ならば、マルコの中から湧き出るかもしれない感情に期待したのだ。
だが――
「わ、わからない……」
マルコは困った表情だ。ギブソンはどうしようか迷った。自分の考えの押しつけになるかもしれない。しかし、オルゴールを失ったマルコには……新たな支えが必要だ。
「マルコ、その犬を連れて帰ろう」
「……食べるのか?」
「バカ、違うよ。お前には友だちがいないだろ? お前にも友だちが必要だ」
ギブソンはそう言うと、マルコの顔を覗きこむ。だが、それに対するマルコの答えは意外なものだった。
「友だち……いる」
「ええ? 本当か!? どこの誰だ!?」
ギブソンは驚いた。マルコは、いつの間に友だちを作っていたのだろう。自分が出かけている間に、近所の子供とでも友だちになったのだろうか。
しかし、マルコの答えは……。
「ギブソン」
マルコはそう言いながら、ギブソンを指差す。ギブソンは一瞬、何のことを言っているのかわからなかった。だが、その言葉の意味を理解すると……思わず苦笑した。
「マルコ……確かにオレは友だちだ。でもな、友だちは多い方がいい。絵本の勇者は、馬が友だちだっただろ? マルコも犬を友だちにするんだ」
「犬……友だち……」
言いながら、マルコは手の中の子犬を見つめる。その表情からするに、困惑しているようだった。ひょっとしたら、マルコは犬が嫌いなのかもしれない……しかし、ここは試しに飼わせてみよう。もし駄目なら、その時はバーニーにでも引き取ってもらおう。
「なあマルコ……お前、犬は嫌いか?」
「別に……嫌いじゃない」
「じゃあ、連れて帰ろうぜ……そうすれば、お前のいい友だちになってくれるはずだ」
そう言いながら、ギブソンは指を水で濡らし、子犬の口元に近づける。すると子犬は目を開け、指を舐め始めた。
マルコは興味深い表情で、じっと見ている。
「マルコ……お前の新しい友だちだ。可愛がってやれよ……」
・・・
「はい……オレオレって? オレオレ詐欺の方ですか……わかってますよ陽一さん……さすがですね……はあ、わかりました」
成宮亮はスマホをポケットにしまった。そして歩き出す。車が停めてある駐車場まで、あと十メートルほどだ。だが、その時――
みい、という声が聞こえてきた。
亮は足元を見る。
生まれたての子猫が、そこにいた……。
「え……」
亮は絶句する。ここは都内だ。周りはアスファルトとコンクリートに覆われている。どこから来たのだろうか……。
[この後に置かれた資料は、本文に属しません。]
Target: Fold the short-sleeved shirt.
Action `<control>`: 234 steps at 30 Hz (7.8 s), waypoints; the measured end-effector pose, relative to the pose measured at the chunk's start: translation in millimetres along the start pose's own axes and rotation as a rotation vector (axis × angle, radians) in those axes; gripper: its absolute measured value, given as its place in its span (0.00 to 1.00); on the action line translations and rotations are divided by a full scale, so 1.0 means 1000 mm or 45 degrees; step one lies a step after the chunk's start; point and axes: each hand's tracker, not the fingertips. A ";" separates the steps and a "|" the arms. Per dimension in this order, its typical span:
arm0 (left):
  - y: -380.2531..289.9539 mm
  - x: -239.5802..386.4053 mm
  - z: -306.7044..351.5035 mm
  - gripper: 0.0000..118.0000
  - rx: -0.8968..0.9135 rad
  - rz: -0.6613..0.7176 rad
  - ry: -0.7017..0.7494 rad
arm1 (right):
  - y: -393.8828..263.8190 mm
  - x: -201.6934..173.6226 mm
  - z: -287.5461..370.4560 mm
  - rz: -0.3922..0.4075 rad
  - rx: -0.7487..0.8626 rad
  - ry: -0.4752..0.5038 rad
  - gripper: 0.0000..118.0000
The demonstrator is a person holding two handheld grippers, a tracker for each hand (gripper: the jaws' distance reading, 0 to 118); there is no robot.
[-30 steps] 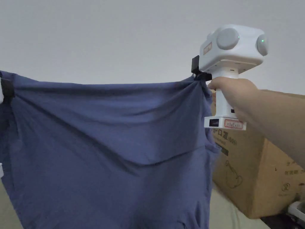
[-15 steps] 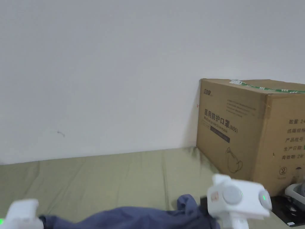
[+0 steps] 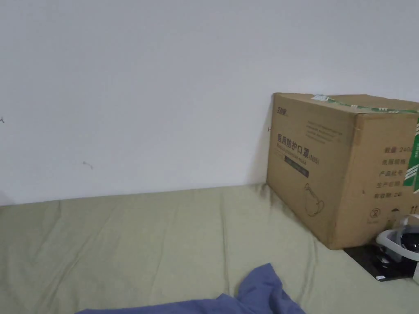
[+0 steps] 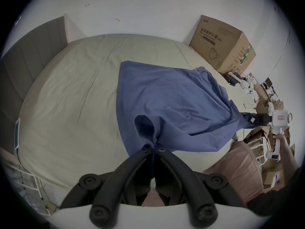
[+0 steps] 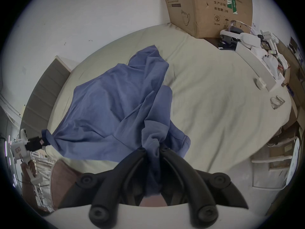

子猫はまたしても、みいと鳴いた。そして、よちよちと歩いてくる。放っておいたら、確実にカラスの餌だろう……。
亮は子猫を抱き上げた。子猫は震えているが、それは恐怖のためではないだろう。
「お前、うちの子になりたいか?」
亮は尋ねると同時に、子猫の顔を見る。もちろん答えは返ってこない……だが子猫に、はい、と言われたような気がした。
だから、そのまま車に乗せた。
「お前ら、喧嘩すんなよ……」
亮は後ろの席に声をかけると、車を出す。後ろの席には、いま拾ったばかりの子猫と……さっき道ばたで拾った子犬がいるのだ。この子犬も、生まれたばかりのようである。亮の足元に突然現れ、そして体を擦り寄せてきたのだ。
「やれやれ……一体どうなってんだ?」
呟く亮。そう、今日はおかしな日だ。立て続けに、生まれたての子犬と子猫を拾ったのだから。こんな偶然が、あっていいのだろうか……。
ふと、数年前の出来事を思い出す。睡眠薬を大量に飲み、自殺を試みた時のことを。
そして、不思議な体験をした……そう、自分は異世界で女になっていたのだ。そして男たちに襲われたが、ボニーとクライドと名乗る獣人に助けられた。その二人は、かつて自分が飼っていた犬と猫の転生した姿だったのである。
その二人に助けられ、亮は元の世界に帰ってきたのだ……誰も信じないであろう話。自分自身ですら、あれは夢だったのではないのか、と思うこともある。
もしかして、お前らは……。
あいつらの生まれ変わりなのかい?
だが、亮はその考えを打ち消した。そんなはずはない。ボニーとクライドは強かった……あの二人を殺せる者など、あの世界にはいないだろう。
まあいい。
この二匹を、オレが育てよう……。
名前はもちろん、ボニーとクライドだ。